Jagoda Marinić is also a writer and dramaturge. She writes columns for Stern, as well as theatre reviews for the Frankfurter Rundschau, taz and Süddeutsche Zeitung and conducts writing workshops for children and young people. After her debut novel "Die Namenlose" (The Nameless) in 2007, she followed it up with "Restaurant Dalmatia" in 2013 and "Made in Germany. Was ist deutsch in Deutschland?" in 2016, in which Jagoda Marinić explores Germany's identity as a country of immigration. In her 2019 book of essays "Sheroes.
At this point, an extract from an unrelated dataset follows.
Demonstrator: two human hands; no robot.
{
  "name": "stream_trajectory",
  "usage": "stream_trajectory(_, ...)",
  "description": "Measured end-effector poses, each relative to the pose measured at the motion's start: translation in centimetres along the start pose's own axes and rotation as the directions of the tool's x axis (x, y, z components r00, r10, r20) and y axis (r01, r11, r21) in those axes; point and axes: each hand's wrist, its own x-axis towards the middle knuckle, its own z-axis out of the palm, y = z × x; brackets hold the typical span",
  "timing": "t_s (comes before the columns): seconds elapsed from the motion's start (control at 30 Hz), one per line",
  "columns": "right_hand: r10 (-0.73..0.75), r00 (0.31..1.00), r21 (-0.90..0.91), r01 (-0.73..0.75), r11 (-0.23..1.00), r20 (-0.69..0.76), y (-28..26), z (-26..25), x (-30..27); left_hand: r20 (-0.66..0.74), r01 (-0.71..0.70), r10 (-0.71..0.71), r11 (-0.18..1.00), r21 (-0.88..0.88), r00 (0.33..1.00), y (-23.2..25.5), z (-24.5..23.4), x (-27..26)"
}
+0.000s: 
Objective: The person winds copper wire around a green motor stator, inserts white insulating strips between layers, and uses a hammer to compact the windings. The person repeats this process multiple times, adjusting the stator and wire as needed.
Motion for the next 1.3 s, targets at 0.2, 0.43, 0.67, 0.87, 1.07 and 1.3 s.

Neue Held*innen braucht das Land" (The country needs new heroines) she demands that Germany should no longer be a "guest on the fence in the most important feminist debate of recent decades". In her podcast "Freiheit Deluxe" (Freedom Deluxe), she meets with interesting people every other week to talk about freedom and free spaces.
In a recent episode of that podcast, Sibylle Berg and Jagoda Marinić met recently to talk about things like quantum physics, capitalism, surveillance and uncapitalist love.
For their session at #rp22, we invited the two for a short interview.
3 Questions for… Sibylle Berg & Jagoda Marinic
What topic will you be discussing at #rp22?
Jagoda: I don't know yet what Frau Berg wants me to say. (laughs)
Sibylle: We might talk about attention theft through algorithms, the feeling of panic, the actual state of the world, its division among fewer and fewer corporations and male shareholders, about the mantra: everyone can make it and what that has to do with desolidarisation and hatred and what the way out of all the catastrophes might be.
Jagoda: What the world needs to be saved from and what is going wrong in the best of all systems? Agreed.
What have you missed out on in the past two years and think is in urgent need of a reboot?
Sibylle: The common feeling of being able to talk to each other, that democracy involves exchange of opinions, argumentation and contradiction.
At the moment there seems to be only one consensus: We hate each other instead of uniting.
Jagoda: Even if it doesn't only concern Twitter: together with Sibylle, I would like to buy this Elon Musk. In order for us to be able to do this, everyone should invest heavily in RCE shares. The IPO is imminent.
The motto of #rp22 refers to the last line of the Queen song "Bohemian Rhapsody". Which song do you think should definitely be included in a karaoke session at #rp22 and why?
Jagoda: Freddie Mercury singing out loud is already very much my thing. But then I would continue with ex-Yugo and Turkish music. Or all the tracks from the compilation Songs of Gastarbeiter—sought, found and recorded by Imran Ataya and Bülent Kullukcu aka AYKU—because everyone in Germany has been so horny over the last 60 years of immigration that they have curiously learned the language of their immigrants and can now party with us.
A little tip: Just sing the vowels veeeeeeeery looooong. Thank you.
Sibylle: I'm also in favour of several songs. First of all, I think it would be fun if everyone did a Kate Bush song, and secondly, the official RCE anthem "Viel Spass" by Faber and Olan!—finally an alternative to "Bella Ciao"!